> [Exercise details]: All that should be output is the block of lines below from the line with "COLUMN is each" to the line with "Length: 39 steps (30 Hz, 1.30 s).", both included, exactly as written.

> [Stored items]:
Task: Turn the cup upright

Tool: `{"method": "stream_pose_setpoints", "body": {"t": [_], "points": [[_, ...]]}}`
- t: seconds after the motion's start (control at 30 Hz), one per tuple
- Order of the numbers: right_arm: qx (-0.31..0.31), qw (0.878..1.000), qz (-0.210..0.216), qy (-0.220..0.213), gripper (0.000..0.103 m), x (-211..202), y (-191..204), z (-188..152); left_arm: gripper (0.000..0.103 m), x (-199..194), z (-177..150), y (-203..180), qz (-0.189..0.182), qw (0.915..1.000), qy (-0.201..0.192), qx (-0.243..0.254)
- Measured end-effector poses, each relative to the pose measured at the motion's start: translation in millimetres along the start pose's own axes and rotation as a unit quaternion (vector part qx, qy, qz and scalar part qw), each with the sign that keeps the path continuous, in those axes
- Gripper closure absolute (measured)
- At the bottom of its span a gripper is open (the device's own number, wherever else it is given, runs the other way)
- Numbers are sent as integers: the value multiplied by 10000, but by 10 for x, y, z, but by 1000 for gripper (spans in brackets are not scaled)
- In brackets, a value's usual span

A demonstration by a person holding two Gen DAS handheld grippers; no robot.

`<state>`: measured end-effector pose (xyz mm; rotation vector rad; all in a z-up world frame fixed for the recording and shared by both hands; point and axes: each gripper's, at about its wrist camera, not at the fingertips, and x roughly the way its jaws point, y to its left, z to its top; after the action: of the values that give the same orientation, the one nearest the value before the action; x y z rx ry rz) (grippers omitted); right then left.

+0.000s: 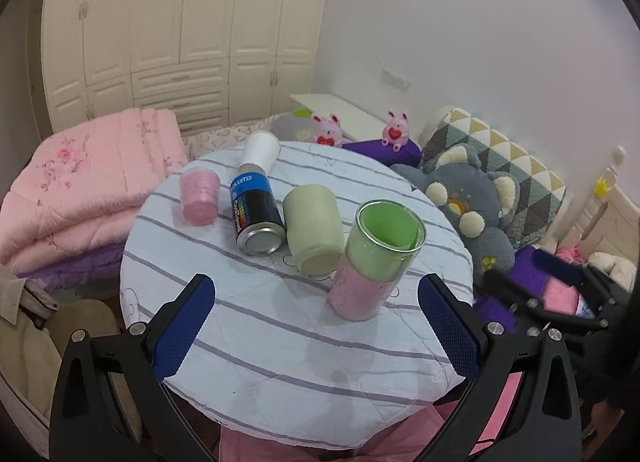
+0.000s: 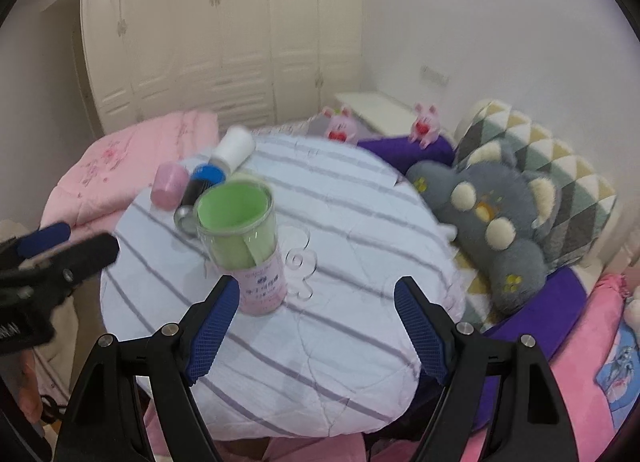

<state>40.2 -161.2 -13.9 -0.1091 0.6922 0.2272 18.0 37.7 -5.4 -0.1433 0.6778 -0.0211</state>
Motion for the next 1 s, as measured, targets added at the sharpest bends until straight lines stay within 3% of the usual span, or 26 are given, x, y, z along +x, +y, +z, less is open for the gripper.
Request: {"method": "stream_pose_setpoints", "body": {"t": [0.4,0.67,1.0], "points": [[145,9935,-276,-1093,22,-473,45,51,0,-264,-10,-71,-28,9978,-592,291],[84,9819,-351,-1858,22,-688,105,38,0,-367,-13,-66,45,9947,-981,308],[17,9821,-405,-1841,22,-617,133,20,0,-292,-41,-147,362,9925,-1036,538]]}}
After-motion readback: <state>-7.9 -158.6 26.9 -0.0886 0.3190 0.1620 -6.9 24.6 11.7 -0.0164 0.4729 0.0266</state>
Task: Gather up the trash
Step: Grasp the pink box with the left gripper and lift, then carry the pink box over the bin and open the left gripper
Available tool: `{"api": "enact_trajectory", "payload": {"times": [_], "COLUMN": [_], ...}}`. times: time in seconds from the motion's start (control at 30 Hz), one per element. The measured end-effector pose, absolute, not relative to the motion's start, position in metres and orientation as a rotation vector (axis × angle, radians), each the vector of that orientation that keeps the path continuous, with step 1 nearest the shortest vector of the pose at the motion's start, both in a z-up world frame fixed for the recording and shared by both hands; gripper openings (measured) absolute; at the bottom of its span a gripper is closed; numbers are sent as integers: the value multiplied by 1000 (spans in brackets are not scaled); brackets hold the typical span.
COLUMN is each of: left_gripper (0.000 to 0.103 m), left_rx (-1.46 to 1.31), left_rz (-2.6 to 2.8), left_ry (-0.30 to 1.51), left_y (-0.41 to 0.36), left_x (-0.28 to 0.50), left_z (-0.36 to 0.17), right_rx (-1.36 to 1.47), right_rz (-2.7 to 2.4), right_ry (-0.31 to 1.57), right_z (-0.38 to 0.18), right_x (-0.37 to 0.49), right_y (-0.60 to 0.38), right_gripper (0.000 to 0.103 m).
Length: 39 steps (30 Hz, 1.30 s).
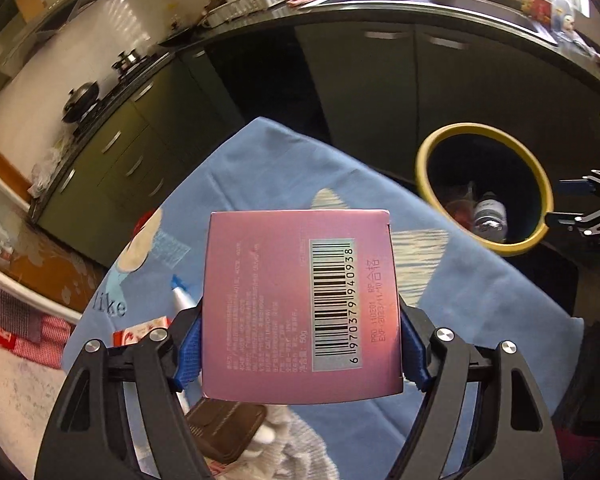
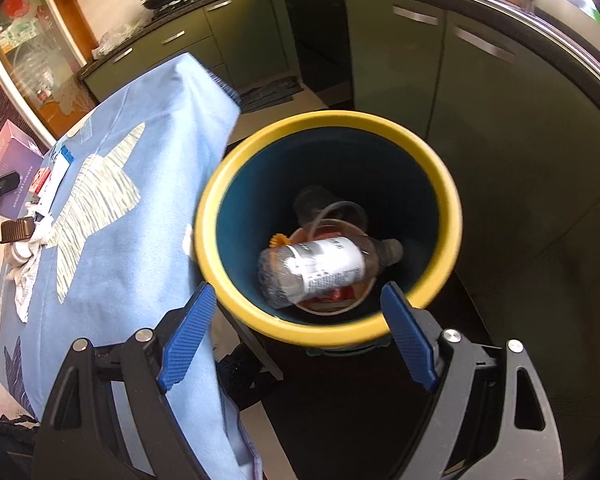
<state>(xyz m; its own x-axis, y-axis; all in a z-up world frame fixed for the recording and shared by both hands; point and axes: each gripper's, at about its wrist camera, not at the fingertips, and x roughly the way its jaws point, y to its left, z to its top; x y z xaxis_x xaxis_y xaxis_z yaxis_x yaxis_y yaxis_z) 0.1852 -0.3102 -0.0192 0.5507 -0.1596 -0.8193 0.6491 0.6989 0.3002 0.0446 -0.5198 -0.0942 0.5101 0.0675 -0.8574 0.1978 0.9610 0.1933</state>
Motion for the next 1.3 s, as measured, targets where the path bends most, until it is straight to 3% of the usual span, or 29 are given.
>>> {"api": "enact_trajectory", "payload": {"times": [0.2,0.43,0.67,0.97,1.3], "left_gripper": [76,76,81,89,94], "left_rx": [672,708,680,568,341], "left_rz": [-734,-898,-872,-880,-775], "left_ry": [833,916,935,871,816], "left_y": [-406,-515,-566,-480,-292], "left_x": [163,159,181,177,166], "left_z": [-24,-66,-91,-38,13], "right_rx": [314,350,362,321,219], "right_rz": [-145,-178,-203,-161,-82], "right_ry": [1044,1054,1067,1066,1084], "right_z": [-97,-106,-111,-103,-85], "right_x": [21,2,-2,11,44], "right_y": [-546,-562,-569,-547,-490], "right_gripper": [80,80,80,81,81]}}
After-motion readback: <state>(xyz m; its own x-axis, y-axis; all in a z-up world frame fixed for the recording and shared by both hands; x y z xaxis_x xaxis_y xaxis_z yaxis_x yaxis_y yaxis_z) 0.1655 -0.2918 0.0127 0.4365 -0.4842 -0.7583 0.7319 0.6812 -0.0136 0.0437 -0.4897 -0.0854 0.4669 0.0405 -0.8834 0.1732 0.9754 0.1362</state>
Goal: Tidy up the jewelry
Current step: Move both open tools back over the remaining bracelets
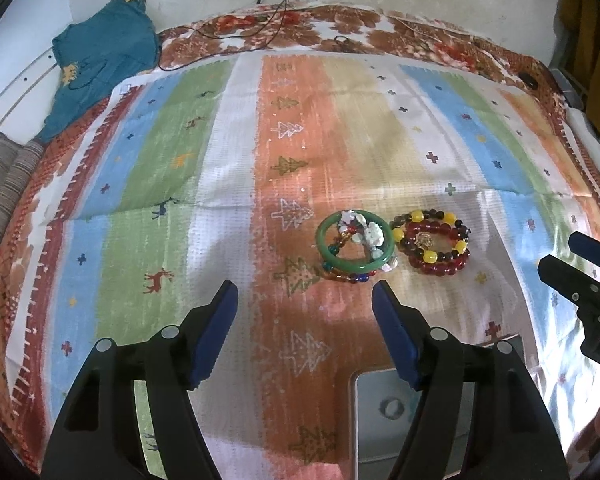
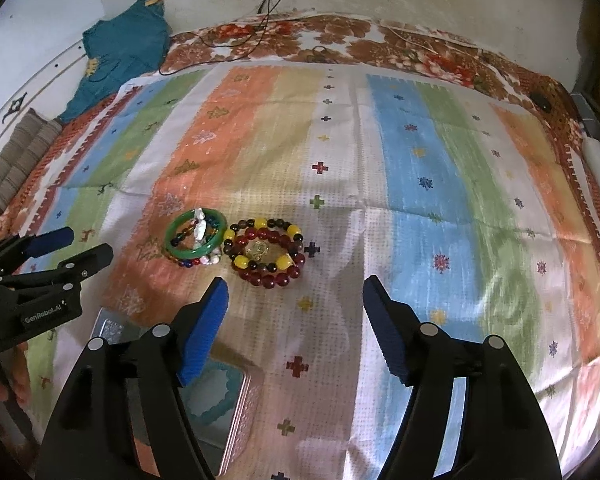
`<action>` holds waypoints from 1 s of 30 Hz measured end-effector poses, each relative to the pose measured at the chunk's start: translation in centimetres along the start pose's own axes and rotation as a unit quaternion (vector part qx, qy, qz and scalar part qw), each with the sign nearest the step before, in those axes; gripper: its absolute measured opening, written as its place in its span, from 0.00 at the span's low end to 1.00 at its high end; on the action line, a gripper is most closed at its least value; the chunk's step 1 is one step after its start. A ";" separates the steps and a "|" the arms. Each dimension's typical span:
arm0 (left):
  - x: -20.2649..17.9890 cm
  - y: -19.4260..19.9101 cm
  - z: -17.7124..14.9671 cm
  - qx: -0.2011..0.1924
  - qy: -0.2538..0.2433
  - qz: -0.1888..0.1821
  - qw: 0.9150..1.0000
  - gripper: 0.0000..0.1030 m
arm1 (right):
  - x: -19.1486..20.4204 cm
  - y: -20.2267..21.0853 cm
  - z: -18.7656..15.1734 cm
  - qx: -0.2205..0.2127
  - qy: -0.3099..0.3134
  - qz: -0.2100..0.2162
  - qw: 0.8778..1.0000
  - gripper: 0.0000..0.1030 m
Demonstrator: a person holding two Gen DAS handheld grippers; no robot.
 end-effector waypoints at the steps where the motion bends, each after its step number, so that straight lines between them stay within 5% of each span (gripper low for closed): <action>1: -0.1 -0.2 0.1 0.003 0.006 -0.009 1.000 0.68 | 0.0 -0.1 0.1 0.000 0.000 0.000 1.000 0.68; 30: 0.5 -6.6 3.3 0.031 0.020 -0.030 0.999 0.67 | -0.6 -7.1 2.5 0.048 0.001 -0.019 0.999 0.69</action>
Point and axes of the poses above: each gripper's, at about its wrist camera, not at the fingertips, and y roughly against the way its jaws point, x to its left, z to its top, the point moved 4 cm from there along -y, roughly the way its jaws point, and after that the axes turned 1 degree about -y, right-handed, at the moved point
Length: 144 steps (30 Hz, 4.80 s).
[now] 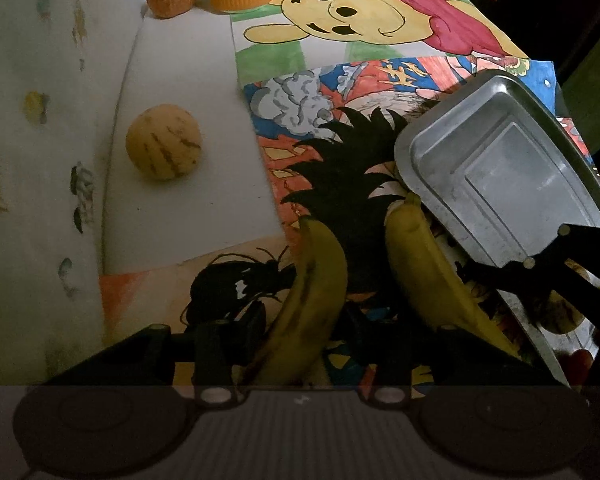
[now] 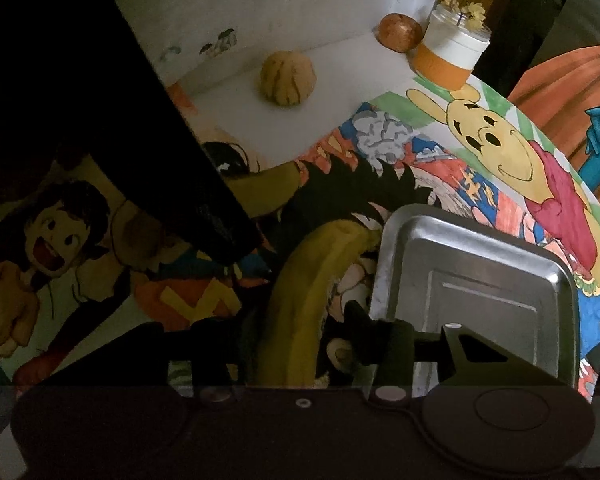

> [The completed task]:
COLUMN is each of: left_gripper (0.000 to 0.103 m), left_rx (-1.46 to 1.31), left_rz (-2.6 to 2.8), left_ry (-0.30 to 1.51), left_y (-0.41 to 0.36), left_x (-0.28 to 0.50), left_z (-0.36 to 0.17), right_rx (-1.36 to 1.47), right_rz (-2.7 to 2.4), right_ry (-0.31 to 1.57), right_z (-0.38 to 0.18), right_x (-0.37 to 0.49), right_y (-0.60 to 0.38), right_gripper (0.000 to 0.103 m).
Length: 39 steps (30 Hz, 1.30 s).

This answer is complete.